Intelligence Community's Top Lawyer Endorses Desire For Unicorns, Leprechauns & Golden Keys That Don't Undermine Encryption
from the same-thing dept
Bob Litt, the General Counsel for the Office of the Director of National Intelligence (ODNI), gave a speech on Wednesday trying to address the public's ongoing concerns about government surveillance. The speech is long, but it's well worth reading. There's a lot of "yes, we could have done a better job explaining ourselves, and we promise we're learning" kind of talk, but little of real substance. However, at the very end of the speech, he joins the ridiculous bandwagon of ignorant government and law enforcement attacking the idea of encryption the government can't crack. But, similar to the Washington Post's magical golden key (not a backdoor!) proposal, Litt has some wishful thinking about a magic key that only the government can use:Encryption is a critical tool to protect privacy, to facilitate commerce, and to provide security, and the United States supports its use.
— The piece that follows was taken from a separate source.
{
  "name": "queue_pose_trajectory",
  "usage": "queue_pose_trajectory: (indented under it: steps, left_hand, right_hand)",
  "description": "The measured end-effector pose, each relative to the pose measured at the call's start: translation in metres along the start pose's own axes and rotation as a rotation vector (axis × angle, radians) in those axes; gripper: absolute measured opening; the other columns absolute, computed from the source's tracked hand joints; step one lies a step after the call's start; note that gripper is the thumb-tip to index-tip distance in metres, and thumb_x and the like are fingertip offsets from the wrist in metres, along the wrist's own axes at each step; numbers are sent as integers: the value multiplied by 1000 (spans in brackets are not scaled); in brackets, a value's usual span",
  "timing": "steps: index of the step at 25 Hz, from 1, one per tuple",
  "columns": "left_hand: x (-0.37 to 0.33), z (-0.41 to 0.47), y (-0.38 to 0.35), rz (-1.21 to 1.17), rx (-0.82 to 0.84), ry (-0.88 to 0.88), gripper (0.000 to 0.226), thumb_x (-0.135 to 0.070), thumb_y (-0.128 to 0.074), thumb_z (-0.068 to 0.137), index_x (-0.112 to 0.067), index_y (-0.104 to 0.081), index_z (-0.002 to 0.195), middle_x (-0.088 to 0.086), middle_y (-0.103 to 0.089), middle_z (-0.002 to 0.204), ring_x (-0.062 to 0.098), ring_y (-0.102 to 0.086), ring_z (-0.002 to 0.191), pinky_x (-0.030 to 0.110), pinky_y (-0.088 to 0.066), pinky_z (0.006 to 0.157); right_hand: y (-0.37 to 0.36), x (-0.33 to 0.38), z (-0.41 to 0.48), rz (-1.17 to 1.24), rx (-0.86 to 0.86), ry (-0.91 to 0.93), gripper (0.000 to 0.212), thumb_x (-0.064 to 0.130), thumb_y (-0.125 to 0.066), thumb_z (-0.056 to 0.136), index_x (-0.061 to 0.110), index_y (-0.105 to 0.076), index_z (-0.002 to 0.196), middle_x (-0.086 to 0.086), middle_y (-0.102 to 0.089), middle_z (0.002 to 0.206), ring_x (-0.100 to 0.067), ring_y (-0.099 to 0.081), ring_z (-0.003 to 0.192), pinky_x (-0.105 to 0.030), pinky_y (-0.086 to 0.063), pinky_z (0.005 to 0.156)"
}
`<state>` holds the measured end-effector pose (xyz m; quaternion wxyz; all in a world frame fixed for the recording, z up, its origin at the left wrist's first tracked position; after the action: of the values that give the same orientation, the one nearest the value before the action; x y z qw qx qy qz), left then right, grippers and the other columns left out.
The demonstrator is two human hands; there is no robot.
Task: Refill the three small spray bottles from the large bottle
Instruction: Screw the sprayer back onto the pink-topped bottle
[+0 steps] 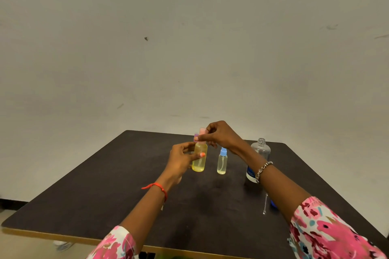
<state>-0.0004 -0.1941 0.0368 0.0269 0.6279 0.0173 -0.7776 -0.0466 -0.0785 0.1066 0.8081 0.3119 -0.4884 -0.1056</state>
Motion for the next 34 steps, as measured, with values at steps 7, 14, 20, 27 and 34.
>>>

At the same time, the increasing use of encryption that cannot be decrypted when we have the lawful authority to collect information risks allowing criminals, terrorists, hackers and other threats to escape detection. As President Obama recently said, “[i]f we get into a situation in which the technologies do not allow us at all to track someone that we’re confident is a terrorist …that’s a problem.” I’m not a cryptographer, but I am an optimist: I believe that if our businesses and academics put their mind to it, they will find a solution that does not compromise the integrity of encryption technology but that enables both encryption to protect privacy and decryption under lawful authority to protect national security.I'm not sure how many times in how many different ways this needs to be explained, but what they're asking for is a fantasy. You cannot put a backdoor in encryption and create a magic rule that says "only the government can use this in lawful situations." That's just not how it works. At all. The very idea of decryption by a third party "compromises the integrity of the encryption technology," almost by definition.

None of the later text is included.